» **Work to be completed**
Which lines in the data below contain the string "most"? Show each one.

» **Given material**
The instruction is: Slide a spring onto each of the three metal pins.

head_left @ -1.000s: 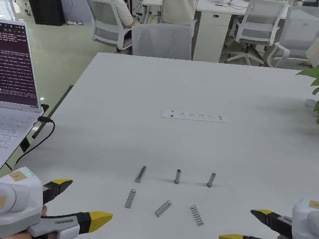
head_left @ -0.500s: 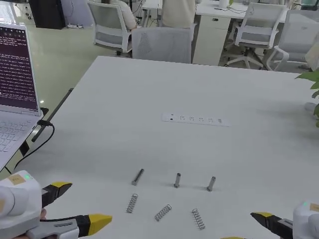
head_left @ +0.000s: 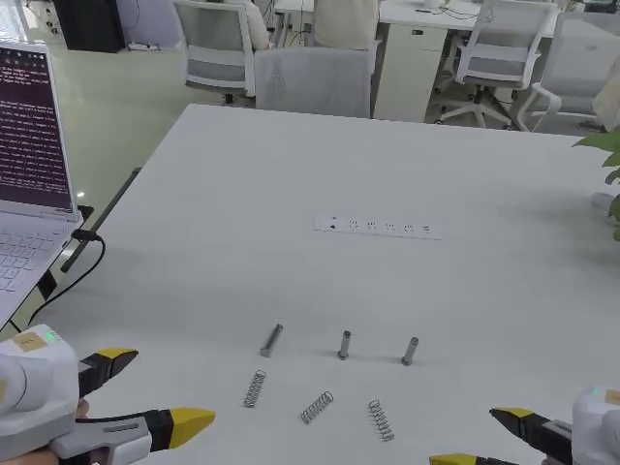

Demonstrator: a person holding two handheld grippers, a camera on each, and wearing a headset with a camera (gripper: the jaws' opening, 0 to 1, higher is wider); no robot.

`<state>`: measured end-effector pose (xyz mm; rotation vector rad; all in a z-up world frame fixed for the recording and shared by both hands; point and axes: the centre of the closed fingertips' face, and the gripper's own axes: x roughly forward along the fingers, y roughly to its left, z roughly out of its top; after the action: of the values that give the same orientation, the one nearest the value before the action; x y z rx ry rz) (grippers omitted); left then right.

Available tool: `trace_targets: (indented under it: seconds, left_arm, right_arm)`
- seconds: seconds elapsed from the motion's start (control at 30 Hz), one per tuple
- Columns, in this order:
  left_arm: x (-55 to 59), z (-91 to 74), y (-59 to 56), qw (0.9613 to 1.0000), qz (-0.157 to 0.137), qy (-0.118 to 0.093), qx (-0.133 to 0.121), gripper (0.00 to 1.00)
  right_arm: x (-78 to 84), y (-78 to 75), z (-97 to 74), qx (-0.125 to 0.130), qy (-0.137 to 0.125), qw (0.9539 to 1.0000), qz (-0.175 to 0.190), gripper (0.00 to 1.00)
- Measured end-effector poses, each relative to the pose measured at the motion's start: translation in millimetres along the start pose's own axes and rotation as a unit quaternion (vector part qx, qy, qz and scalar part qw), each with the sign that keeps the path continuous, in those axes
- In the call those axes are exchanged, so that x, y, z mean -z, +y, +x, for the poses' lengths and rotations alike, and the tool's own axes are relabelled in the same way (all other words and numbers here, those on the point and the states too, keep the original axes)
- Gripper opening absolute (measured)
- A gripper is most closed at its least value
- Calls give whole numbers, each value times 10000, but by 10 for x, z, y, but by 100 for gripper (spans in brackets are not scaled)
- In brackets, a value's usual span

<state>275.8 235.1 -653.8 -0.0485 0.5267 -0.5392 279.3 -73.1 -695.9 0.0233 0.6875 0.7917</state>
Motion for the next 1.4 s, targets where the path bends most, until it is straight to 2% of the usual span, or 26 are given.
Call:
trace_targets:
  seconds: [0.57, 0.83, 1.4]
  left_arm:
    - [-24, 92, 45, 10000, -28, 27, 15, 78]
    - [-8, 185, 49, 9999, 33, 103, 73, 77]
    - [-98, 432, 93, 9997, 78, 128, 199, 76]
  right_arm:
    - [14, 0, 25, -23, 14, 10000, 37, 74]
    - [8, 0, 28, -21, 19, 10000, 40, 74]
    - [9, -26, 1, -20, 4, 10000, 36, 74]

» **Exercise solution**
- A gripper is most closed at its least value
Motion for the next 1.4 s, targets where the path bends most, until it is straight to 2% of the usual span, or 26 are given.

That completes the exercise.